===== Material provided

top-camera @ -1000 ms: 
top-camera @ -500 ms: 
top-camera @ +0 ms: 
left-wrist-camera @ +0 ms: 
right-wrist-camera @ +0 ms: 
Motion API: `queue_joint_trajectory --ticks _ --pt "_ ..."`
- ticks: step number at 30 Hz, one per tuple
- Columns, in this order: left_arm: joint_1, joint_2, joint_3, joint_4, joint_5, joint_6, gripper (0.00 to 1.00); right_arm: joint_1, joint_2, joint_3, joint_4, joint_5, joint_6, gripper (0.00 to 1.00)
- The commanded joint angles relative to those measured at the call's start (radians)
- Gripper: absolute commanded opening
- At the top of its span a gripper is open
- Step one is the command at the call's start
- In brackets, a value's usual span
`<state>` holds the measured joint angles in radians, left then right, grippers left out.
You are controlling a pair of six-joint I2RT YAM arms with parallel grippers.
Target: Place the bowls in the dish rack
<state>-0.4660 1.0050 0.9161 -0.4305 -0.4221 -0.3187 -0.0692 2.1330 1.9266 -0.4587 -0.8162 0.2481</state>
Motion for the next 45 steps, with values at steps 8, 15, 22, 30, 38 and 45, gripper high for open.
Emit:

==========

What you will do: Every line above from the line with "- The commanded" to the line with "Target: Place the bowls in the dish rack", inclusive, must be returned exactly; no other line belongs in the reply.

Result of the task:
- The commanded joint angles relative to those measured at the call's start (radians)
- Gripper: absolute commanded opening
- At the top of its span a gripper is open
- Step one is the command at the call's start
- In brackets, a value's usual span
`<state>` holds the measured joint angles in radians, left then right, grippers left out.
You are controlling a pair of six-joint I2RT YAM arms with parallel grippers.
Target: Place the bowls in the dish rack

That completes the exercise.